══ Supplied records ══

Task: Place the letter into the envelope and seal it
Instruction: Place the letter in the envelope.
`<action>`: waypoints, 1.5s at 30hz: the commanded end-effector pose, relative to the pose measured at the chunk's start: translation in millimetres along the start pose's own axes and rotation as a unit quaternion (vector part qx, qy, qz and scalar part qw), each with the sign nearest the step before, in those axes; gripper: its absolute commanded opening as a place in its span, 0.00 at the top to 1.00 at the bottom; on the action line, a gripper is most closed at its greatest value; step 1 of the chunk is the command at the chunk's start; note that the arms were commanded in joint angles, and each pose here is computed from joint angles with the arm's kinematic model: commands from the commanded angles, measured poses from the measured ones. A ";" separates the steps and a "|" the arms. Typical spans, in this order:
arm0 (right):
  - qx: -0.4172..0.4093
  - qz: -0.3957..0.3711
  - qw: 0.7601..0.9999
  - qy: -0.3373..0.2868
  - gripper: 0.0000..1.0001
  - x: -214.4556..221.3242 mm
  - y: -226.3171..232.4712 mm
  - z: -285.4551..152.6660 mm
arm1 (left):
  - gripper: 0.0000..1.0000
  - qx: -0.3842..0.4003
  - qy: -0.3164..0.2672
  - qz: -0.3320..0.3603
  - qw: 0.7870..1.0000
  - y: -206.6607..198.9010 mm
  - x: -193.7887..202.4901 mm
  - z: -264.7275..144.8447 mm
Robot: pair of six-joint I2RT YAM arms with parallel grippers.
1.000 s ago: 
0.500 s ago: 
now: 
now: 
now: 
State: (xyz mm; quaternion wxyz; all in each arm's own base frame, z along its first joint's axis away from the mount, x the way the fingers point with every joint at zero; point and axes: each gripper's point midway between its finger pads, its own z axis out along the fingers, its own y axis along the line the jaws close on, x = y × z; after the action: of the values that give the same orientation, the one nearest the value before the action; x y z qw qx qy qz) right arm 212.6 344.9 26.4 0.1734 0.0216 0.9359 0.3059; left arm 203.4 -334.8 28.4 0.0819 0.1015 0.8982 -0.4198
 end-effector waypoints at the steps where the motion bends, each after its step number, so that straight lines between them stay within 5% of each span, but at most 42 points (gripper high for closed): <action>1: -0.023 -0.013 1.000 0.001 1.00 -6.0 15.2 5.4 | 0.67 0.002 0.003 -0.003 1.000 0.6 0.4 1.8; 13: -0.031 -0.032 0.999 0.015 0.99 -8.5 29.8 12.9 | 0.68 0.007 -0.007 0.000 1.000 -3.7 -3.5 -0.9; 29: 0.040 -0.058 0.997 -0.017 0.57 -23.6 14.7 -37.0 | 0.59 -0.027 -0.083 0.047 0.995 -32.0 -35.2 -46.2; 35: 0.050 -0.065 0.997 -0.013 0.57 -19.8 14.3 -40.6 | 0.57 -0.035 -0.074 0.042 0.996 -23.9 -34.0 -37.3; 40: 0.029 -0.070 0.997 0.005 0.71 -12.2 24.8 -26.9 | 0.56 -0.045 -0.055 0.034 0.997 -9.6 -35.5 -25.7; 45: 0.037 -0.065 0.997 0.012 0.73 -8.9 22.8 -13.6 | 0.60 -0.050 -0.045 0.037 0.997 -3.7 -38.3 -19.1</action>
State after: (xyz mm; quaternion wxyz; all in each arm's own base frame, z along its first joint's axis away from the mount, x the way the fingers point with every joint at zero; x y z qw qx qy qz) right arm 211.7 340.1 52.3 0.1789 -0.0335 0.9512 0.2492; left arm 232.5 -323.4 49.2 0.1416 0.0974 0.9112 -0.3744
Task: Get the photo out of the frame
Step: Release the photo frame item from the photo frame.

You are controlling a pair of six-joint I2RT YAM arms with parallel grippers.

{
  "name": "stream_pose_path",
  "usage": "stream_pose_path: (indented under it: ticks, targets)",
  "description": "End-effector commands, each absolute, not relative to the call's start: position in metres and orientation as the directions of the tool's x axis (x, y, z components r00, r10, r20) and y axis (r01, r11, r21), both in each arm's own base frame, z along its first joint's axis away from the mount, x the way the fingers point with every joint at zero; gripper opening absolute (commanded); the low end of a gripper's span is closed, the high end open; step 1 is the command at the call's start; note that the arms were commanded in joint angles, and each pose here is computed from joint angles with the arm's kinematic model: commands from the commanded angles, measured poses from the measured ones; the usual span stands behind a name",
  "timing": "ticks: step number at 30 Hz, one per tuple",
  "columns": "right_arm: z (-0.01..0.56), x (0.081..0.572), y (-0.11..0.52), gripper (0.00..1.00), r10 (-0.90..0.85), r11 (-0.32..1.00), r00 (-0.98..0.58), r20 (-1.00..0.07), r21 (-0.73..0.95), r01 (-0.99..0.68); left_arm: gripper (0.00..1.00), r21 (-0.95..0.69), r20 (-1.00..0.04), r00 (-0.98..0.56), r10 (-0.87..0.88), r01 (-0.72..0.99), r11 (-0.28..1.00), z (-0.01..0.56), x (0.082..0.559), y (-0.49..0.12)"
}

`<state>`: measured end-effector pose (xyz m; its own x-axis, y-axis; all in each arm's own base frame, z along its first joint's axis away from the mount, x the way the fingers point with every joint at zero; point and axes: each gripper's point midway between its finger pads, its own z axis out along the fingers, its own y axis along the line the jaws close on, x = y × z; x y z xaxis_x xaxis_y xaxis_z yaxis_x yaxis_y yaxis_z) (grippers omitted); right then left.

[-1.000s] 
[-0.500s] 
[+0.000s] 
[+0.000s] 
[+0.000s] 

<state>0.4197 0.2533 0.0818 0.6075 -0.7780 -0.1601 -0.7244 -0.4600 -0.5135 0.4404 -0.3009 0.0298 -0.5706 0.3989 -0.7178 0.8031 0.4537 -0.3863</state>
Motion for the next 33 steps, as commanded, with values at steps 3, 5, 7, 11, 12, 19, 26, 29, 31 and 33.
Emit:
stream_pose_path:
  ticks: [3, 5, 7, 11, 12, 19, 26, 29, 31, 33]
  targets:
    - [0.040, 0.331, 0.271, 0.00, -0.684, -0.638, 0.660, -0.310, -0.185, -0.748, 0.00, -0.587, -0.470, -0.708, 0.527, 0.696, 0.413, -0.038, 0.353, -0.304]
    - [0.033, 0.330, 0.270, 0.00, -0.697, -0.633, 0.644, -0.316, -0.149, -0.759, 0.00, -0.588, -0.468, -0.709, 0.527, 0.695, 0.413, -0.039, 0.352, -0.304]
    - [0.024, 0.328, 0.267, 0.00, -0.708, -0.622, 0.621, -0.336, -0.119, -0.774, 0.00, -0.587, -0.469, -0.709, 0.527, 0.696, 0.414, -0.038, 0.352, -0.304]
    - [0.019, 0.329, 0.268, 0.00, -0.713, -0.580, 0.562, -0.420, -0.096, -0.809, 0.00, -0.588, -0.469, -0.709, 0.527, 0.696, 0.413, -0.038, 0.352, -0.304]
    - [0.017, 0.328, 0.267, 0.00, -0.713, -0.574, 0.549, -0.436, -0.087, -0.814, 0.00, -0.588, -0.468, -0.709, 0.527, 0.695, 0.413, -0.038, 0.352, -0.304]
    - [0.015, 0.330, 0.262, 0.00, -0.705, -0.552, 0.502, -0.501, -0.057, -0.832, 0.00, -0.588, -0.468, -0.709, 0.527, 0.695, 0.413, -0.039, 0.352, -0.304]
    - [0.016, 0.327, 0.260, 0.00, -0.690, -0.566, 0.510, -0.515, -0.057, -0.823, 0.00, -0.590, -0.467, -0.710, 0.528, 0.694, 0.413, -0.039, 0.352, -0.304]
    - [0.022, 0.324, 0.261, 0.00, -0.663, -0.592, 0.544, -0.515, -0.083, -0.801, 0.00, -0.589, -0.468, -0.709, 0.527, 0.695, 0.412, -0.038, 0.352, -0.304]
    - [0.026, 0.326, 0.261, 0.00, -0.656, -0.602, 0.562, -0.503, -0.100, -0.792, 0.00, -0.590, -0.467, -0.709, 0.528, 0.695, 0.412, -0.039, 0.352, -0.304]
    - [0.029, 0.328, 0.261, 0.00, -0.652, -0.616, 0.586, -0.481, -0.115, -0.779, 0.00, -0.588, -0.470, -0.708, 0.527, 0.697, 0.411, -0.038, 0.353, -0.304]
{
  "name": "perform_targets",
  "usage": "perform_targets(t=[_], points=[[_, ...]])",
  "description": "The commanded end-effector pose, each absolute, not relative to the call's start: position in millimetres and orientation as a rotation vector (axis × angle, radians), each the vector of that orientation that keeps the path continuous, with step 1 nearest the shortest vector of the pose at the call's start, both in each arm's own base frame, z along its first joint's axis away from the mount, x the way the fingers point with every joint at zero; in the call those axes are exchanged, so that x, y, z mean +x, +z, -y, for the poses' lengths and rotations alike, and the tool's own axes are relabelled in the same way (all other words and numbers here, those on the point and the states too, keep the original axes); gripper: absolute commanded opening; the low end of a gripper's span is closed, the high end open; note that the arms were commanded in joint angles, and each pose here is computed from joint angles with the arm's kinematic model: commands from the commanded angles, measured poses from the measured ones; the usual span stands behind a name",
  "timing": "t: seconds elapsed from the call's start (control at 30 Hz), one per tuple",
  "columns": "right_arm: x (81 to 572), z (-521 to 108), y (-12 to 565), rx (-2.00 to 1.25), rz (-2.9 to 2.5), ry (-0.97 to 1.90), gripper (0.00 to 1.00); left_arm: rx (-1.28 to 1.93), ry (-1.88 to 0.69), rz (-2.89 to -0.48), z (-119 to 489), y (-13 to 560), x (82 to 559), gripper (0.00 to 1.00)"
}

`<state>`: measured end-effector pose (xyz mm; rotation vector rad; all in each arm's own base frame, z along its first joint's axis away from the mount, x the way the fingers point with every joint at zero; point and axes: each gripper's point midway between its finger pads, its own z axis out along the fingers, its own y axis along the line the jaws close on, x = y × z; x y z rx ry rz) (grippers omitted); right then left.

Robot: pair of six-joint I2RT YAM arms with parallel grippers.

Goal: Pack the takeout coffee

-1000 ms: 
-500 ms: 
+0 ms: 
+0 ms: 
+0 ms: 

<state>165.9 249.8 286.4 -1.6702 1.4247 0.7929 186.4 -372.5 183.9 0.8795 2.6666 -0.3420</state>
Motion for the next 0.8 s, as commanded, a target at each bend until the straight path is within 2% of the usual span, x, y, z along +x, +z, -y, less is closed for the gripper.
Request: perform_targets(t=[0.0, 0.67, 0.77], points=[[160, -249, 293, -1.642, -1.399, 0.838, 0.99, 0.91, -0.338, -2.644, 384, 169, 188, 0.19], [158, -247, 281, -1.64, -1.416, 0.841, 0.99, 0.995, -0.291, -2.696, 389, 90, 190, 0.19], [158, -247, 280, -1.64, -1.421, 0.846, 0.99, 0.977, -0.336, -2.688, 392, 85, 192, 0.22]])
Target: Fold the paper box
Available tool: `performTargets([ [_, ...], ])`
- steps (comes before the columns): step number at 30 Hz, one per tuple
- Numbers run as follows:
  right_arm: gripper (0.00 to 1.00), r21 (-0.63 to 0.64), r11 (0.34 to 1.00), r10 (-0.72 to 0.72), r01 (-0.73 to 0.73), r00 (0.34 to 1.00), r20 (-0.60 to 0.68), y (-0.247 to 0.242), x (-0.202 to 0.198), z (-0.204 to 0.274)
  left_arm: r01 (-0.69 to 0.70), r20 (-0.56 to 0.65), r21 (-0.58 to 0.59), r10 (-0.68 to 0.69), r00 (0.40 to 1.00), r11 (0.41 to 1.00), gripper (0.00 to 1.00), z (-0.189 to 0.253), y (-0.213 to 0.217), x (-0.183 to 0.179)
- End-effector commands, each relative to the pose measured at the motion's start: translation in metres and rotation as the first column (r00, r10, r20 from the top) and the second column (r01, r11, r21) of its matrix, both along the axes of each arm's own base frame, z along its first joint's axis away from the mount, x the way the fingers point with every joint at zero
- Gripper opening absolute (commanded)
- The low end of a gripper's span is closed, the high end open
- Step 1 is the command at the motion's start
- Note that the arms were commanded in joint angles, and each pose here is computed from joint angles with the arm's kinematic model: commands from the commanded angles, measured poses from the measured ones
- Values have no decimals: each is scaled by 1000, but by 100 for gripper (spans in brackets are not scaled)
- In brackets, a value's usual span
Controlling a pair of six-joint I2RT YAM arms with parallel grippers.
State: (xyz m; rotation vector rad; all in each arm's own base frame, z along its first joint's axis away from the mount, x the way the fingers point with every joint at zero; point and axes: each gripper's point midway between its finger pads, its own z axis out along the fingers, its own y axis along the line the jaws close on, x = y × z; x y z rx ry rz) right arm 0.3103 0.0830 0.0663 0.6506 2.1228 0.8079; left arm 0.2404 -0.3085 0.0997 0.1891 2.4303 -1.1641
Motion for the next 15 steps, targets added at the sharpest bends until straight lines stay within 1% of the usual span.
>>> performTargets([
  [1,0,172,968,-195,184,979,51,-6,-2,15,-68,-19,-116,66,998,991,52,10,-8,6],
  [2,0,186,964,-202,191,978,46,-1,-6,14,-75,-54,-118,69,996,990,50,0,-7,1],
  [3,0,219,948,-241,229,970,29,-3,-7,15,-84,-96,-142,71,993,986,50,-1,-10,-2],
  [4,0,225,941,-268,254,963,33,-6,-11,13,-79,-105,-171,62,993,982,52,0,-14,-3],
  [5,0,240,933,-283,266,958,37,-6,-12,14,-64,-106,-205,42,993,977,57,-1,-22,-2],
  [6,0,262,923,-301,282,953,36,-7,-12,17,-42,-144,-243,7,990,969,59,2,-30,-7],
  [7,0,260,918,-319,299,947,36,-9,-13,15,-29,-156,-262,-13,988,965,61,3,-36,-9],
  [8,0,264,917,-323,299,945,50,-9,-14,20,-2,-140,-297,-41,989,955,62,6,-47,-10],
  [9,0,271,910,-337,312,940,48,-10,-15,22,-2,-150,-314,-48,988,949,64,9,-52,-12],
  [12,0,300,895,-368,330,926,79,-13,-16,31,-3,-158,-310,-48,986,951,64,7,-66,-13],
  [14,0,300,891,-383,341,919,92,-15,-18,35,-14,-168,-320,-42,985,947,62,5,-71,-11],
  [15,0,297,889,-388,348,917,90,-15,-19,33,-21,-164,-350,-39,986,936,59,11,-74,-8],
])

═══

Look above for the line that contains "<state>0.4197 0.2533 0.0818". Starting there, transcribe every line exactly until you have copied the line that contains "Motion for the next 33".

Completed exercise –
<state>0.4197 0.2533 0.0818 0.6075 -0.7780 -0.1601 -0.7244 -0.4600 -0.5135 0.4404 -0.3009 0.0298 -0.5706 0.3989 -0.7178 0.8031 0.4537 -0.3863</state>
Motion for the next 33 steps, as commanded, with values at steps 3, 5, 7, 11, 12, 19, 26, 29, 31 and 33.

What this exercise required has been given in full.